-- RECORDS TO USE follows --
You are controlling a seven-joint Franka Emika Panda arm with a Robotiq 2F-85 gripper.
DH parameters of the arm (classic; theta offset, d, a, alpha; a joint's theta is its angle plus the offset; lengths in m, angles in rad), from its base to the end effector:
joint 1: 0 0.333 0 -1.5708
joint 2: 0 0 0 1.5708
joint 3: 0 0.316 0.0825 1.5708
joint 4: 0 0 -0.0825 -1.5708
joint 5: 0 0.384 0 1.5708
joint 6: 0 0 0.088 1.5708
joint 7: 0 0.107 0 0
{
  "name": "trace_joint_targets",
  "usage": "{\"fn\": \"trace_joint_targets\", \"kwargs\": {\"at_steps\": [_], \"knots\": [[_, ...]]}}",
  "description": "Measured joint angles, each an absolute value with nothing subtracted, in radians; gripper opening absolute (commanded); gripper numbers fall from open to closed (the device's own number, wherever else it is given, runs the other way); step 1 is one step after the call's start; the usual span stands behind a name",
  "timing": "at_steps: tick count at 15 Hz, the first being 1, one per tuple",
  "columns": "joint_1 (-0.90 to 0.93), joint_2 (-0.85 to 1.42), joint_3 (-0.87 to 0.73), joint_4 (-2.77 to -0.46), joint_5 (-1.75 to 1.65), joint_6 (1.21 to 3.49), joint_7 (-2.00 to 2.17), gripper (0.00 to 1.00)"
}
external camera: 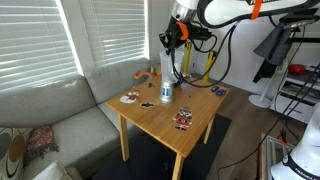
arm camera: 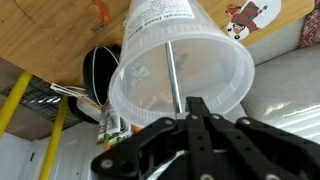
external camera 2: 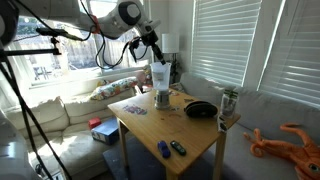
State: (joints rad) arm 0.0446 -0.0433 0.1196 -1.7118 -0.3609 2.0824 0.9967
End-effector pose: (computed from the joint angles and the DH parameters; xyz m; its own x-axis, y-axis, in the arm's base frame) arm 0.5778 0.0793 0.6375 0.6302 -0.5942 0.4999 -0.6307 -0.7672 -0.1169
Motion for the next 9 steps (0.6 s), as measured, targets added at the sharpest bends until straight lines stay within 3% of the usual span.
{"fn": "trace_joint_targets", "kwargs": {"at_steps": [9], "knots": [[0.034, -0.195, 0.055, -1.614, -0.087, 1.968, 0.781, 0.94]]}}
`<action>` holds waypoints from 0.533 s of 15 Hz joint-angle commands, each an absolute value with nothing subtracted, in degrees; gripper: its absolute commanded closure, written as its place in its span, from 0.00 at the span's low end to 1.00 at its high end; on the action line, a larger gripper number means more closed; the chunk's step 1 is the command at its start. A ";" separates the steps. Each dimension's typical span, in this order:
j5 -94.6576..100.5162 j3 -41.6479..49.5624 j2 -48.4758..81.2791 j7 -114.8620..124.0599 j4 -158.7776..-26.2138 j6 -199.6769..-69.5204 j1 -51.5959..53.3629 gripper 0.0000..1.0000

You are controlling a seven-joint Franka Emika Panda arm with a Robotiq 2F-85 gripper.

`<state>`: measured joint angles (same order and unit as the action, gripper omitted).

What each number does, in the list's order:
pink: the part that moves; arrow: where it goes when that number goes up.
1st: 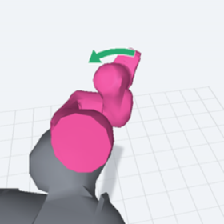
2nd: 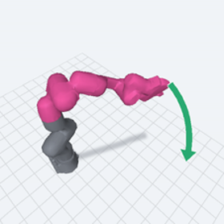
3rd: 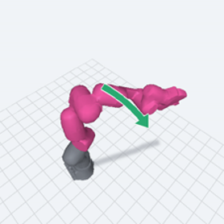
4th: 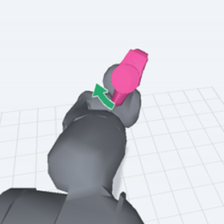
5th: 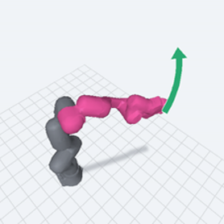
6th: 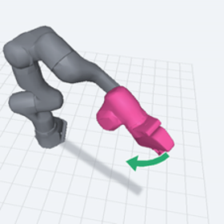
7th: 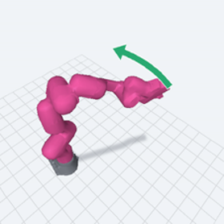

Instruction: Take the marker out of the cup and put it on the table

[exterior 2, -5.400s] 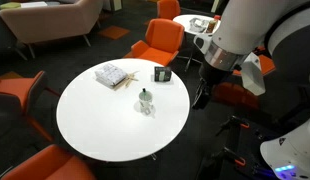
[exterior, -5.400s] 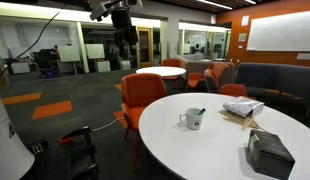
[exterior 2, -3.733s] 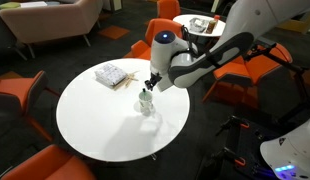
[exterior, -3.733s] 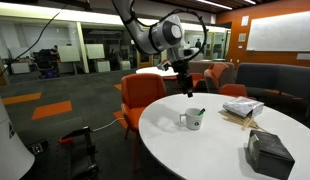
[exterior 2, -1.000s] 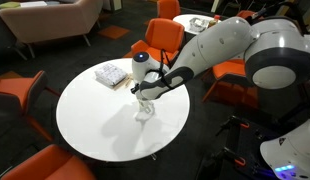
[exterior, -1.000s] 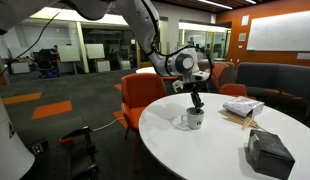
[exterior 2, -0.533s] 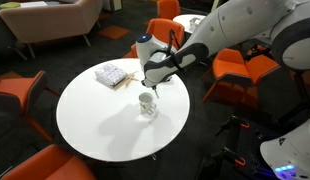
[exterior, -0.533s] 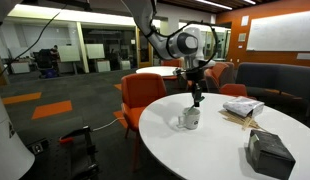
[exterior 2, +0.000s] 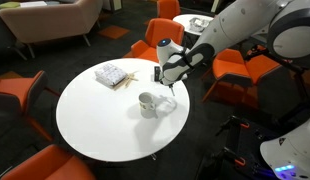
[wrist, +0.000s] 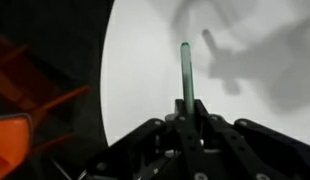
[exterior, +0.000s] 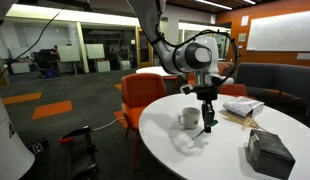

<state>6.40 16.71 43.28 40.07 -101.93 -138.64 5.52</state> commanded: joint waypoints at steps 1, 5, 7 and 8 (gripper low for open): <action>5.11 16.53 45.10 39.65 -102.62 -142.88 4.51 1.00; 5.51 17.36 44.38 38.59 -105.43 -150.58 4.96 0.58; 6.31 18.26 42.02 37.40 -108.44 -158.75 6.39 0.40; 6.36 18.68 40.54 36.75 -109.96 -162.32 7.24 0.32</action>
<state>6.02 16.99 45.34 39.33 -103.81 -153.69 4.78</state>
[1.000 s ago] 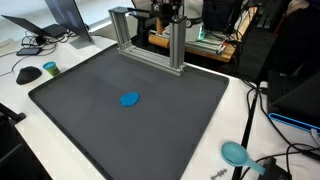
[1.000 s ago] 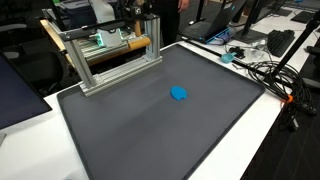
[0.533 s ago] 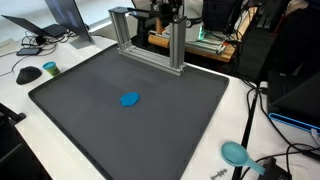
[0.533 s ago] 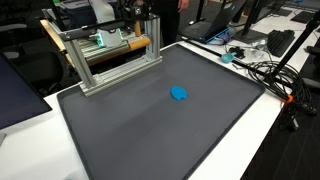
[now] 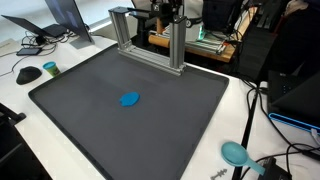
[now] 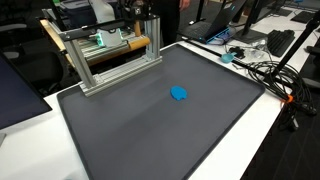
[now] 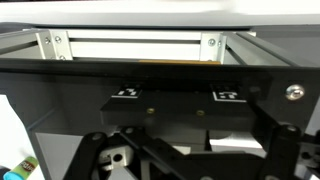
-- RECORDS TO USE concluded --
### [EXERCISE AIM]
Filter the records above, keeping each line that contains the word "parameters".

### [ANSWER TO THIS EXERCISE]
DH parameters of the arm (classic; theta offset, d, a, alpha; a joint's theta is its angle plus the offset; lengths in m, angles in rad), from its base to the end effector:
End-effector pose: (computed from the joint angles and the DH parameters; xyz m; its own x-axis, y-axis, in the arm's base frame) arm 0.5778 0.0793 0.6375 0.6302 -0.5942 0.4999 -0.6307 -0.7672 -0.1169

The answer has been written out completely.